#### [EXERCISE GOAL]
Transcribe only part of the material below: the lines from the one containing "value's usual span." through the one containing "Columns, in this", inclusive, exactly as written.

#### [INPUT DATA]
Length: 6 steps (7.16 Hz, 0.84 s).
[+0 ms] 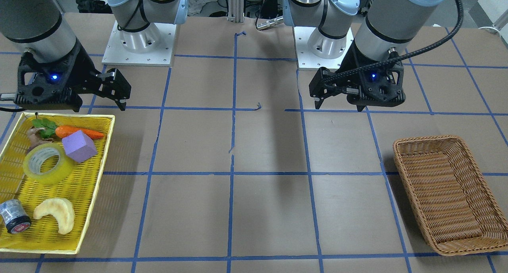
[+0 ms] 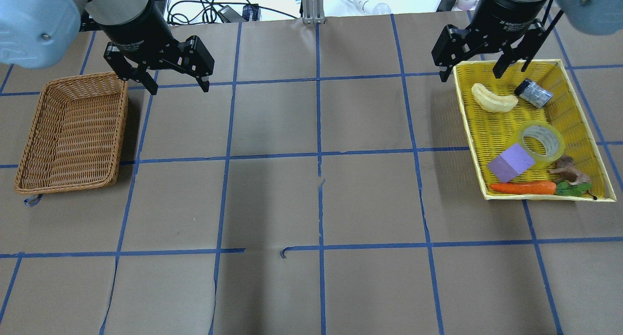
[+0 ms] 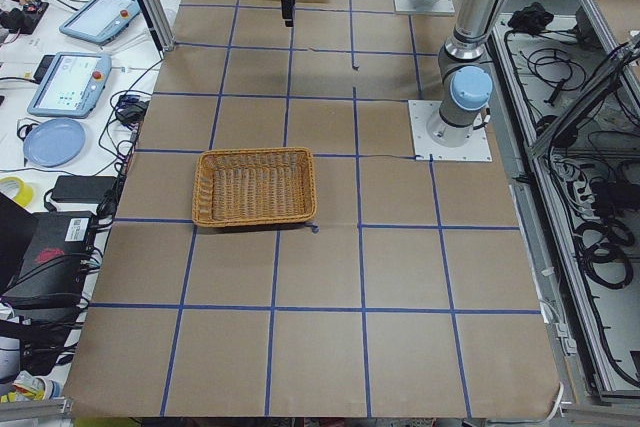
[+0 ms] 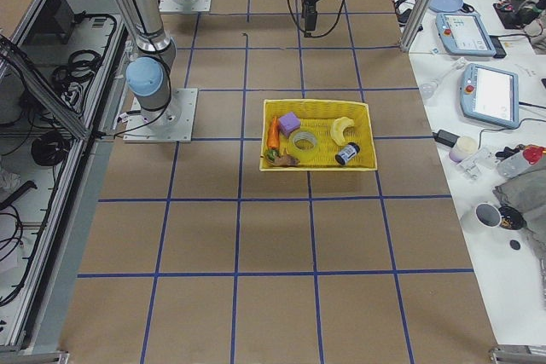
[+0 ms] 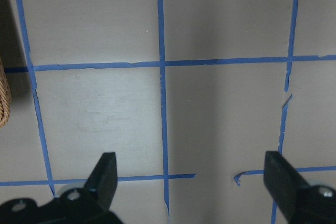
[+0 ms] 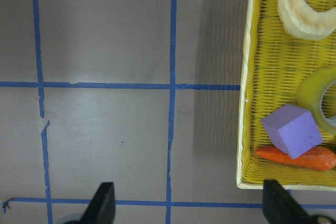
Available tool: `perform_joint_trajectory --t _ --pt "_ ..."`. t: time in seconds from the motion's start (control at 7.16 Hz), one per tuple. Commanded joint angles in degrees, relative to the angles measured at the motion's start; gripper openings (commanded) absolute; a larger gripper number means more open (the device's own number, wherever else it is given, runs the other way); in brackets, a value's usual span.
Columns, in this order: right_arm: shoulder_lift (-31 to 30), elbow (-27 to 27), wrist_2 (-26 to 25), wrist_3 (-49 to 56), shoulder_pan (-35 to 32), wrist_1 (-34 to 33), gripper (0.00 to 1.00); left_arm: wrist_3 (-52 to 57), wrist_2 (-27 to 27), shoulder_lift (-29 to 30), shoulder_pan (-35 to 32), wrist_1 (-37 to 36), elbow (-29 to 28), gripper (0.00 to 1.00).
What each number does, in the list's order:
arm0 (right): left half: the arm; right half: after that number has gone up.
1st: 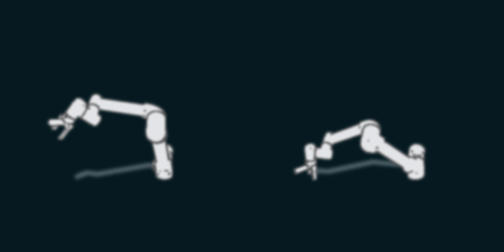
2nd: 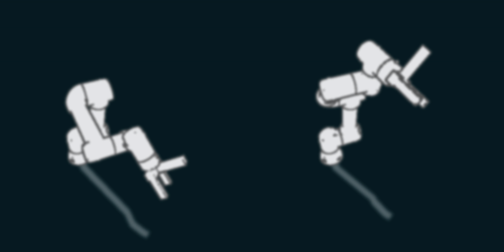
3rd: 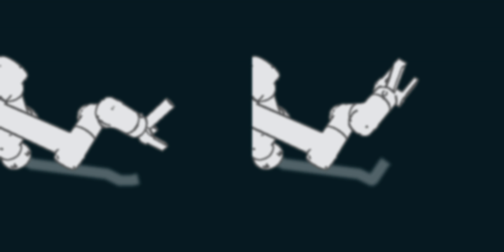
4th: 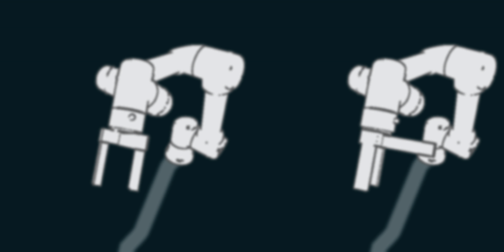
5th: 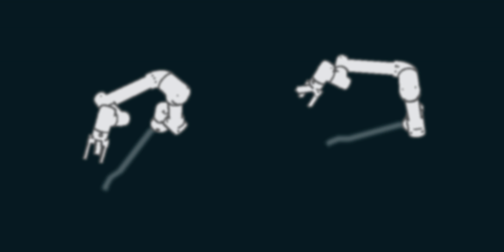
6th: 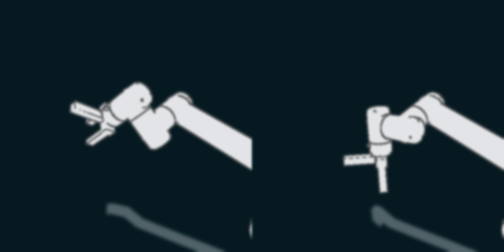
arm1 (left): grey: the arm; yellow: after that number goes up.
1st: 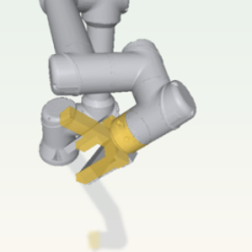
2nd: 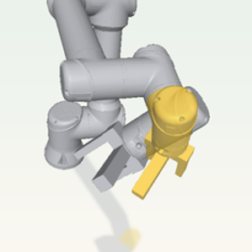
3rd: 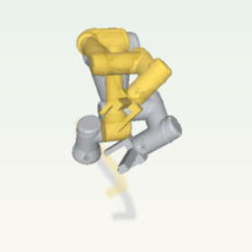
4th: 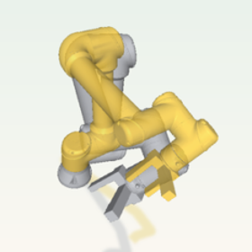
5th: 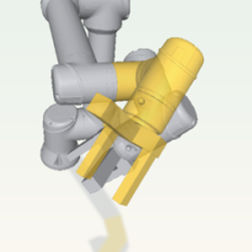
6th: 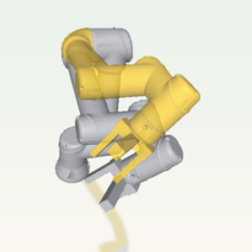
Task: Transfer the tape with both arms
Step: 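Move the right gripper over the yellow basket down to the tape roll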
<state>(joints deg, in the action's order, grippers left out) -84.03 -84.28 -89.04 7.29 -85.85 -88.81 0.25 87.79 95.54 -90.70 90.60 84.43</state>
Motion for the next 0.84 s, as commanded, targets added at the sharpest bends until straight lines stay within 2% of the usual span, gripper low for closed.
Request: perform_joint_trajectory --t 0.0,0.28,0.56,0.7 --pt "0.7 -0.17 0.01 11.45 4.87 -0.31 1.0 0.28 0.1 0.0 -0.09 -0.07 -0.06 1.0" --pt "2.63 -2.01 0.62 25.07 13.47 -1.62 1.0 -0.15 0.19 0.0 -0.35 -0.16 0.03 1.0" --pt "6.22 -6.39 0.54 40.19 22.17 -10.55 1.0 -0.6 0.1 0.09 -0.53 -0.16 0.03 1.0" --pt "9.29 -7.98 0.53 44.52 24.3 -16.86 1.0 -0.6 0.1 0.09 -0.62 -0.16 0.03 1.0"
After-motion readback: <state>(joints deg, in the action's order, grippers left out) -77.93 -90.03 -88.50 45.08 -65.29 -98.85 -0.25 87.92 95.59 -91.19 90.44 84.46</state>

#### [YOUR RESPONSE]
Available tool: `perform_joint_trajectory --t _ --pt "_ ..."`. t: time in seconds from the motion's start (control at 7.16 Hz), one per tuple. Commanded joint angles in degrees, relative to the angles measured at the motion's start; gripper openings (commanded) absolute; a larger gripper number means more open (the device's own number, wherever else it is given, runs the other way); in brackets, a value's usual span.
Columns, in this order: right_arm: shoulder_lift (-31 to 30), elbow (-27 to 27), wrist_2 (-26 to 25), wrist_3 (-49 to 56), shoulder_pan (-35 to 32), wrist_1 (-34 to 33), gripper (0.00 to 1.00); left_arm: wrist_3 (-52 to 57), wrist_2 (-27 to 27), shoulder_lift (-29 to 30), shoulder_pan (-35 to 32), wrist_1 (-37 to 36), elbow (-29 to 28), gripper (0.00 to 1.00).

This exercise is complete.